Abstract 14845: Angiotensin II Type 2 Receptor Regulates Skeletal Myoblast Differentiation: Implications for Treatment of Cachexia and Skeletal Muscle Wasting
Patients with advanced congestive heart failure (CHF) or chronic kidney disease (CKD) often have increased angiotensin II (Ang II) levels and cachexia. Ang II infusion in rodents causes sustained skeletal muscle wasting and decreases muscle regenerative potential through Ang II type 1 receptor (AT1R)-mediated signaling, likely contributing to the development of cachexia in CHF and CKD. However, the potential role of Ang II type 2 receptor (AT2R) signaling in skeletal muscle physiology is unknown. We found that AT2R was barely detectable in mouse muscle, but after cardiotoxin (CTX)-induced muscle injury AT2R expression was robustly increased in regenerating skeletal muscle. AT2R expression was also not detectable in myoblasts (mouse primary myoblast and C2C12 myoblast cell line) but was markedly upregulated after induction of differentiation in vitro, suggesting that the increase in AT2R played an important role in regulating myoblast differentiation and muscle regeneration. To determine the potential role of AT2R in muscle regeneration, we infused C57BL/6 mice with AT2R antagonist PD123319 (PD, 30 mg/kg/d) during CTX-induced muscle regeneration.

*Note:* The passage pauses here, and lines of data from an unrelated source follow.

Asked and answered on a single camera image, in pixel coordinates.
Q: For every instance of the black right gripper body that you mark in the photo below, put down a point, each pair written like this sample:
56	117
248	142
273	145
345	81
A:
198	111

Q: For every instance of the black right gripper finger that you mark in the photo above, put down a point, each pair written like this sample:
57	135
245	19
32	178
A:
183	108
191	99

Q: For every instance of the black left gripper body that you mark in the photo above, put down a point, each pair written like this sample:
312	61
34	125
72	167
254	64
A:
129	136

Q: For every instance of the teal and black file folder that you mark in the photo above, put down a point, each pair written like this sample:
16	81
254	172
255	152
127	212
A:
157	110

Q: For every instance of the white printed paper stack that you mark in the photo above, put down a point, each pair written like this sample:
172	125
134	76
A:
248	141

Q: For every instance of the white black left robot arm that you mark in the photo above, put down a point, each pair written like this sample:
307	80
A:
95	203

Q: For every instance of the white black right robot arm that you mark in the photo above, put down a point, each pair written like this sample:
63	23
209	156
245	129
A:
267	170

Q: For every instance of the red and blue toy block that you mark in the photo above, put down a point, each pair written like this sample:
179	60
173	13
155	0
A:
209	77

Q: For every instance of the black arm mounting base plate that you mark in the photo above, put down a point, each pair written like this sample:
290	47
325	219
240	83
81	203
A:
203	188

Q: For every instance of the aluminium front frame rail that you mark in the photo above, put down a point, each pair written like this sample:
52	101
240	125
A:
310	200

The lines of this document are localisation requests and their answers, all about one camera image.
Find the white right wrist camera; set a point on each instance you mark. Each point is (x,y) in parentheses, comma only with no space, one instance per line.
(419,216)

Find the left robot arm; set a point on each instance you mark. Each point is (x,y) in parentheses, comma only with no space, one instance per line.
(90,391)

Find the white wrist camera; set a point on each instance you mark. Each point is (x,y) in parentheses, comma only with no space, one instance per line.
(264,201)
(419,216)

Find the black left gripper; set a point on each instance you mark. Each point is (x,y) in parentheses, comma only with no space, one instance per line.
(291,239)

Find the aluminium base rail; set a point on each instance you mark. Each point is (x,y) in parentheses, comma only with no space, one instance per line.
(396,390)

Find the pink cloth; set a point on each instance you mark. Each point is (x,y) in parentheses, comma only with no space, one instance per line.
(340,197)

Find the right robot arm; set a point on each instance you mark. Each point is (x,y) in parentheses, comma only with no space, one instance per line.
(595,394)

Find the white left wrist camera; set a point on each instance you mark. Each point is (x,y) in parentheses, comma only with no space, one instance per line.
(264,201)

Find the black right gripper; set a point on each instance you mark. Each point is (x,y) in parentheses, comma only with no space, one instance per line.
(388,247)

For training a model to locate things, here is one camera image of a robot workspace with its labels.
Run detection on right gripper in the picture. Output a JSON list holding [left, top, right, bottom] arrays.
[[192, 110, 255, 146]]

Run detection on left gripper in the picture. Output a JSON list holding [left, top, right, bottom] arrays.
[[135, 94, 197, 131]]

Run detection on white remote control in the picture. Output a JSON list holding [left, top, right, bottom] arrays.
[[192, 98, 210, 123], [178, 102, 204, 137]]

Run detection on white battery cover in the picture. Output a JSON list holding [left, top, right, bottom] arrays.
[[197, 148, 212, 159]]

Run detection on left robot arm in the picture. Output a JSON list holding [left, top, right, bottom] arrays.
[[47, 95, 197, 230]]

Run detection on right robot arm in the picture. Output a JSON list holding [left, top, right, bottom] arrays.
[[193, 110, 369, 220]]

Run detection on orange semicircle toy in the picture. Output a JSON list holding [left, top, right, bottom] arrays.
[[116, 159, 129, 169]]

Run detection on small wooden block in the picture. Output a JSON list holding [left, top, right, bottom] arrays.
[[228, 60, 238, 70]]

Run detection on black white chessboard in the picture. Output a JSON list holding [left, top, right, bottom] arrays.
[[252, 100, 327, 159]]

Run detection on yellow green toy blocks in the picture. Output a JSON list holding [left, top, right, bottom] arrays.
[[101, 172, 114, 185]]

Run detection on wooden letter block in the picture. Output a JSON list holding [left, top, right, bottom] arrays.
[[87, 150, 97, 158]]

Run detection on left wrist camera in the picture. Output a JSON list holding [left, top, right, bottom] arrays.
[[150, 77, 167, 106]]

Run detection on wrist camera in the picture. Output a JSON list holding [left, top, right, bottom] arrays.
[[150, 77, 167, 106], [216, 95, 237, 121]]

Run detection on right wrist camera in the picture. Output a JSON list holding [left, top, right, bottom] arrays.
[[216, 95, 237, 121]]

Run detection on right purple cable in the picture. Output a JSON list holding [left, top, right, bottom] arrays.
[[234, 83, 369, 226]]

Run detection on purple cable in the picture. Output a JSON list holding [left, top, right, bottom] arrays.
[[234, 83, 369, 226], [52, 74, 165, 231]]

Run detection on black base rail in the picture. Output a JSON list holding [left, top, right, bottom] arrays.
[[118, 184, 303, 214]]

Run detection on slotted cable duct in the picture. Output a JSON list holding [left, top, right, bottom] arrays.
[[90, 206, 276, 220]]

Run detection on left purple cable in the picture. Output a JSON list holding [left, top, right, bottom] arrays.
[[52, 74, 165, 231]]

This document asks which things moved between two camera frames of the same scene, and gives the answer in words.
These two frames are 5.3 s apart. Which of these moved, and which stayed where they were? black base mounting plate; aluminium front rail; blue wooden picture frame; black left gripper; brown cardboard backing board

PD reduced the size of regenerating myofibers (727.5±54.6 and 516.0±37.0 μm2 in sham and PD, respectively, p<0.05) and the myoblast differentiation marker myogenin and eMyHC expression (56.9% and 40.2% decrease in PD, respectively. p<0.01). Myogenin and eMyHC expression was also reduced by AT2R siRNA electroporation to hindlimb muscles. In cultured myoblasts, AT2R knockdown by siRNA suppressed myogenin expression and myoblast differentiation via upregulation of phospho-ERK, and ERK inhibitor U0126 treatment completely blocked the effect of AT2R knockdown. On the other hand, AT2R agonist CGP42112 (CGP, 1 μg/kg/min) infusion in C57BL/6 mice potentiated CTX injury-induced myogenin and eMyHC expression (44.5% and 79.1% increase in CGP, respectively, p<0.05) and increased the size of regenerating myofibers (784.3±32.1 and 981.1±65.2 μm2 in sham and CGP, respectively. p<0.05). These data indicate that AT2R signaling positively regulates myoblast differentiation and potentiates skeletal muscle regenerative potential, providing a new therapeutic target in wasting disorders such as CHF and CKD.
- © 2013 by American Heart Association, Inc.